First reported by the New York Times, which obtained a copy of the Q1 report before Facebook published it, the most-viewed link on Facebook between January and March of this year was a since-updated report that the death of a Florida doctor was because of the COVID-19 vaccine.

The Verge reports that Facebook’s communications chief Andy Stone said in a tweet Saturday that the criticism Facebook faced for not making the report public “wasn’t unfair,” but tried to explain the complexity of dealing with the most-viewed link.

Stone said Facebook withheld the report from January to March “because there were key fixes to the system we wanted to make,” but did not elaborate, merely tweeting a link to the first-quarter report.

What Facebook released on August 18 was a report showing the most viewed content in its public news feed from April to June.
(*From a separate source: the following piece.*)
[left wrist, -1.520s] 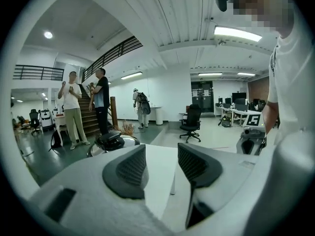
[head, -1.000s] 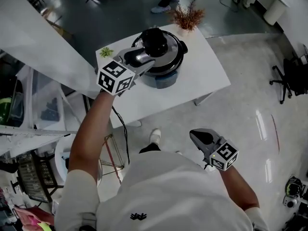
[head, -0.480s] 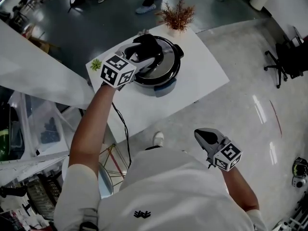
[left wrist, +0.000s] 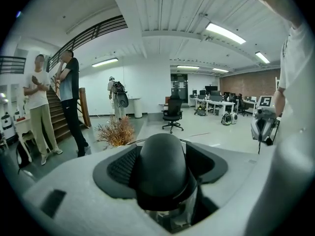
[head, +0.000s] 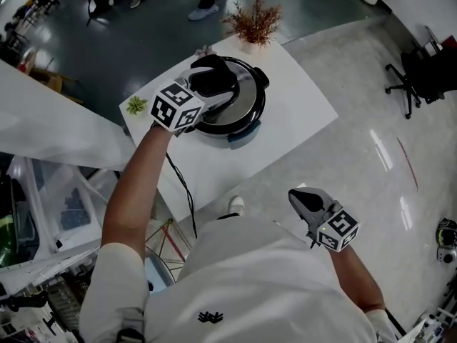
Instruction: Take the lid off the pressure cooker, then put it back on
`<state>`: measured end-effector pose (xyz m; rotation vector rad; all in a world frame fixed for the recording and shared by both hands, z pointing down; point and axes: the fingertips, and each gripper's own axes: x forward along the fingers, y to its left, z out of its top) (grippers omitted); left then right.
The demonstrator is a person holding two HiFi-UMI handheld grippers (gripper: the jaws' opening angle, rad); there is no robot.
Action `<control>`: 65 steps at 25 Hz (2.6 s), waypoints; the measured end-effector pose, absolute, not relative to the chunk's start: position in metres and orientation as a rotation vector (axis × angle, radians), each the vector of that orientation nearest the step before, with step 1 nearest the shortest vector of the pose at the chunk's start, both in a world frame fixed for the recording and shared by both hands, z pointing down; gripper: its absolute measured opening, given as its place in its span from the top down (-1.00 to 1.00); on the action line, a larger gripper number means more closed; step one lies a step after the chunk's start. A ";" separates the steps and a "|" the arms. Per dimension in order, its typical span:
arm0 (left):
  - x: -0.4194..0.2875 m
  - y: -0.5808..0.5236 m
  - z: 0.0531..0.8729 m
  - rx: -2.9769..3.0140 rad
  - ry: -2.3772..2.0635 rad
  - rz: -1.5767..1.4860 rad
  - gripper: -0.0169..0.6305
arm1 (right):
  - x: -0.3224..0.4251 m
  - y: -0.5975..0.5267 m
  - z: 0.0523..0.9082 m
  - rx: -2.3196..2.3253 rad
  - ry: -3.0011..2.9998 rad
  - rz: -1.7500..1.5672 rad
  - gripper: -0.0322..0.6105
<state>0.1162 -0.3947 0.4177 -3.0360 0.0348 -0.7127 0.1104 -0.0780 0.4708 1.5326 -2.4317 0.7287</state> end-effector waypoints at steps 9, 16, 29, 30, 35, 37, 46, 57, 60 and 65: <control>0.120 -0.394 0.428 -2.972 0.005 -0.838 0.01 | 0.106 -0.087 0.472 1.543 -2.420 0.743 0.86; 0.122 -0.396 0.429 -2.954 -0.008 -0.857 0.07 | 0.105 -0.090 0.475 1.553 -2.420 0.757 0.86; 0.121 -0.395 0.431 -2.943 -0.010 -0.863 0.07 | 0.112 -0.075 0.478 1.612 -2.402 0.768 0.86; 0.121 -0.395 0.431 -2.943 -0.010 -0.865 0.07 | 0.113 -0.073 0.478 1.617 -2.399 0.769 0.86; 0.122 -0.397 0.427 -2.942 0.000 -0.876 0.07 | 0.118 -0.066 0.477 1.637 -2.387 0.773 0.86; 0.122 -0.398 0.424 -2.946 0.004 -0.871 0.07 | 0.120 -0.062 0.479 1.640 -2.383 0.778 0.86; 0.124 -0.400 0.403 -2.946 0.024 -0.858 0.07 | 0.129 -0.049 0.479 1.643 -2.388 0.773 0.86; 0.109 -0.396 0.375 -2.941 0.103 -0.831 0.07 | 0.134 -0.036 0.480 1.596 -2.427 0.769 0.86; 0.103 -0.394 0.366 -2.942 0.127 -0.824 0.07 | 0.134 -0.034 0.477 1.566 -2.446 0.760 0.86; 0.085 -0.390 0.352 -2.944 0.188 -0.809 0.07 | 0.133 -0.030 0.477 1.518 -2.473 0.746 0.86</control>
It offers a more pleasant picture of the company; the most viewed post in the second quarter was a puzzle that asked users to select the first three words they saw. The second most viewed Facebook post between April and June of this year asked users over 30 to post a picture of themselves when they looked young.

Among the top ten most-clicked links on Facebook in the second quarter were a GIF of kittens and a UNICEF response page for India’s COVID-19 crisis.
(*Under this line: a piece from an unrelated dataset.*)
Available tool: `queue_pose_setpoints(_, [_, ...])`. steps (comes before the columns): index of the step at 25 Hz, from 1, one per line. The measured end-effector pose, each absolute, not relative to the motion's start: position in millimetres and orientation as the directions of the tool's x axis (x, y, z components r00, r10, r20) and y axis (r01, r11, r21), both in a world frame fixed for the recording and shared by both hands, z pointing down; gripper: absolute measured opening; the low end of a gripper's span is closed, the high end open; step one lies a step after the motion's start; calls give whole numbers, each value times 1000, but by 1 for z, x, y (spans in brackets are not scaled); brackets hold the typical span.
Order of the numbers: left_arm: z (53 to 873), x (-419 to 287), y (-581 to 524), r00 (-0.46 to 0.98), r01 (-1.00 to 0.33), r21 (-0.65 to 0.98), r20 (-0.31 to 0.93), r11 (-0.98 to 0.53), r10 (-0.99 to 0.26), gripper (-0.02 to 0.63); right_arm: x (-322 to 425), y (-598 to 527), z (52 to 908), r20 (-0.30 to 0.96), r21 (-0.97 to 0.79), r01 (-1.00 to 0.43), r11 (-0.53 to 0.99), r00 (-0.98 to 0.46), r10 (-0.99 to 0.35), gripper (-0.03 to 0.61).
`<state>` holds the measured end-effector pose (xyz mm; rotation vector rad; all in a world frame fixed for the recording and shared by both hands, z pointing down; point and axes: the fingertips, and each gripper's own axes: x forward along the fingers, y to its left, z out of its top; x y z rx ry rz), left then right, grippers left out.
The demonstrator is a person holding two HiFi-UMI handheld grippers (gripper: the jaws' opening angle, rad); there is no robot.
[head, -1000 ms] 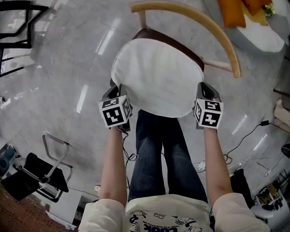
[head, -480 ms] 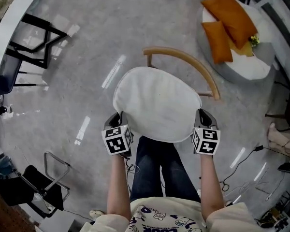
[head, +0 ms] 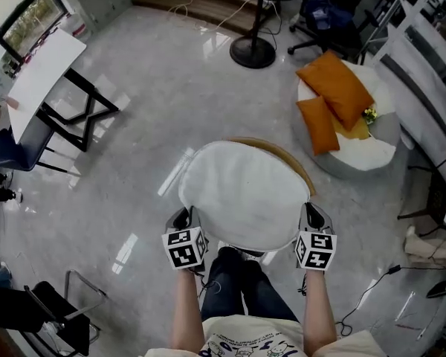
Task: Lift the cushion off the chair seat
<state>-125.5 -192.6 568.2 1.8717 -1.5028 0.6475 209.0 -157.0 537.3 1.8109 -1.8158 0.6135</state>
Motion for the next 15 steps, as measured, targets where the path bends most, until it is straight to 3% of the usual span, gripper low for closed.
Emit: queue_pose_setpoints(15, [398, -122, -166, 242, -970, 160, 530, -184, -813, 58, 213, -118, 375, 416, 14, -999, -51, 52, -908, 34])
It remains unclear why Facebook published these popular content reports in the first place, but criticism of the social media giant’s handling of misleading COVID-19 information has increased in recent weeks. The Biden administration has called on Facebook and other social media platforms to improve their handling of misleading or false information about COVID-19 vaccines on their sites.
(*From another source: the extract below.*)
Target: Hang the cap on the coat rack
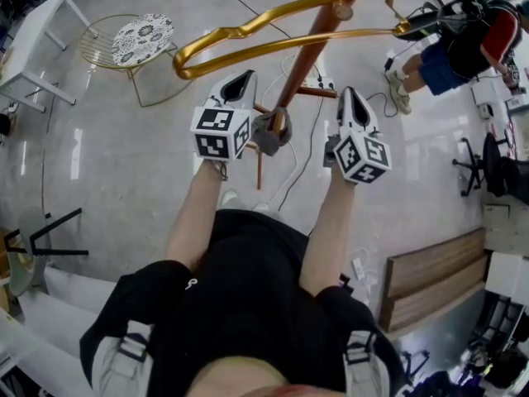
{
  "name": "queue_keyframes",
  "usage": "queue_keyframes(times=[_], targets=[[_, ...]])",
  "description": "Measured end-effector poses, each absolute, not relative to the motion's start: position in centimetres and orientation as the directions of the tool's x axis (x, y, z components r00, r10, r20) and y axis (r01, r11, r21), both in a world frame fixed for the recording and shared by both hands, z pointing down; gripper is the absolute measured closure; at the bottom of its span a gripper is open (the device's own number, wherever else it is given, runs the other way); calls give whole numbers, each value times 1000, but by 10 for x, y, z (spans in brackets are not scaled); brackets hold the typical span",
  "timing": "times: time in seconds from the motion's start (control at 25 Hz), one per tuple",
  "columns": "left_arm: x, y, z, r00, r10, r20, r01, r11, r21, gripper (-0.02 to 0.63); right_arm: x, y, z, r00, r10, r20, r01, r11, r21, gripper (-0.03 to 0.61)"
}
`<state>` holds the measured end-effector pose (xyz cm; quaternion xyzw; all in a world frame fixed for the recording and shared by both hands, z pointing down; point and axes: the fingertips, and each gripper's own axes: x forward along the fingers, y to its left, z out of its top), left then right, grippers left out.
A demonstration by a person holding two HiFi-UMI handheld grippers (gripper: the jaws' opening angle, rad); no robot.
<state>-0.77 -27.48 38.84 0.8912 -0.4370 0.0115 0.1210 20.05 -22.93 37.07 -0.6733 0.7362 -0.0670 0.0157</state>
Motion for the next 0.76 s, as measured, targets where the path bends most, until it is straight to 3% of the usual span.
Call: queue_keyframes(times=[0.76], targets=[[-4, -263, 398, 616, -775, 139, -784, -588, 197, 614, 199, -226, 368, -115, -992, 49, -990, 111, -87, 581]])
Another potential motivation for Facebook’s new “transparency” reports is likely the work of New York Times technology columnist Kevin Roose, who last year began using Facebook’s own content analytics platform CrowdTangle to collect and publish daily lists of the most powerful U.S. Facebook pages. These lists often included pages devoted to former President Trump, and right-wing influencers like Ben Shapiro and Dan Bongino.

For more information, read the original story in The Verge.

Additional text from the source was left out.